As Waters explained in a recent interview, the new light engines produced by Lumencor provide several positive benefits for Harvard-based researchers that ultimately result in higher quality images. Because the intensity of the light stream doesn’t degrade over time the new light engines provide a more stable light source for collecting data. This is of particular importance for providing time-lapse imaging where researchers collect images of the same sample as it changes over time. The older metal halide bulbs were much more unstable, with a tendency to flicker over time impacting the intensity of light and therefore making it difficult for researchers’ to compare quality of light in images of samples collected over a period of time. “The real clincher here is that the researchers using our microscopes will be able to collect images that will allow for more precise quantitative analysis,” said Waters.
In addition, the older metal halide bulbs were much more energy intensive, requiring a power surge to turn on and cool-down phase in between uses that realistically meant the bulbs would stay on for extended periods of time. For example, a common long-term imaging experiment conducted at the Center would require the acquisition of 50 images (at multiple stage positions) every 30 minutes for 48 hours, with a 100ms camera exposure time. While a mercury light source would need to burn the full 48 hours, light engines can be set up to turn on only when the camera is acquiring an image – a total of 8 minutes for the full experiment.
It is estimated that the newer light engines will last for approximately 10,000 hours versus the 1500 hours lifespan of the older bulbs. Because the solid-state light engines can be turned on and off in an instant they will last much longer, dramatically reducing the Center’s replacement and disposal costs. The previous metal halide bulbs also contained mercury, a harmful and toxic chemical element that needed to be disposed of in coordination with Environmental Health and Safety.
The Center’s team implemented a six-month pilot program to ensure that the quality of light would meet the demands and expectations of researchers. A Life Cycle Analysis conducted by Harvard’s Green Building Services showed that the cost savings that would result from not having to replace the light source as often were far higher than the expected energy savings. In all, the costs for replacement, operation and disposal were cut in half. After collecting information on the new light source and quality of research data, Waters and her team ultimately decided to expand the new light source to the majority of their microscopes. Funding for the project was provided by the Tools and Technology Program at the Harvard Medical School.

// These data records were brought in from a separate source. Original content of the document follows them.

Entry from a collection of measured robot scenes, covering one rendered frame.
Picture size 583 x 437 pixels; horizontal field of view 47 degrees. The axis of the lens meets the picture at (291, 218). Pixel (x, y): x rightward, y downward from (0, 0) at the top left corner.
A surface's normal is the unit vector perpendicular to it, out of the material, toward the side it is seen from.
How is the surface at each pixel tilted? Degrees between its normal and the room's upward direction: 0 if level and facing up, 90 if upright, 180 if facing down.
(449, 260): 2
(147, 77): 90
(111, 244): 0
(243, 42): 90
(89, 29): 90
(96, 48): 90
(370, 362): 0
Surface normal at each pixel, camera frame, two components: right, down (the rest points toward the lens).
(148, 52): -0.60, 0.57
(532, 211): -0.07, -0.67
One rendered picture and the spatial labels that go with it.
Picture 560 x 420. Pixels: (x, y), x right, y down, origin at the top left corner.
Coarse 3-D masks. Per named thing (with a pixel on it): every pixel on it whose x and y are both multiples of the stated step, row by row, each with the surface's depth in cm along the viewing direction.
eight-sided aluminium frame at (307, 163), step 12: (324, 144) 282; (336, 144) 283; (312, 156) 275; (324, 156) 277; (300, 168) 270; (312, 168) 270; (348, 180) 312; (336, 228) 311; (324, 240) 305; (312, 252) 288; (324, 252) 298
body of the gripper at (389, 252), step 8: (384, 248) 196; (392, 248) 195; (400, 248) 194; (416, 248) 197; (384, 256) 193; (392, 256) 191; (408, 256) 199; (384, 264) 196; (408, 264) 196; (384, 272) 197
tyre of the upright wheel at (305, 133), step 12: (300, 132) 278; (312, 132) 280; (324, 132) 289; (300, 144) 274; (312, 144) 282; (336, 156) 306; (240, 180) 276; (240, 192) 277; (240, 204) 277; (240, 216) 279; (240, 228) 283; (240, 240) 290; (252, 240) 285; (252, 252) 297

In transitioning to Mercury Free Microscopy, Dr. Waters is showing that her team can effectively reduce their department’s impact on the environment, while also saving money and improving the quality of data provided to researchers. “I hope we will inspire others using microscopy to consider this more efficient fluorescence illumination option not only for the positive sustainability benefit but also because it leads to better data,” said Waters.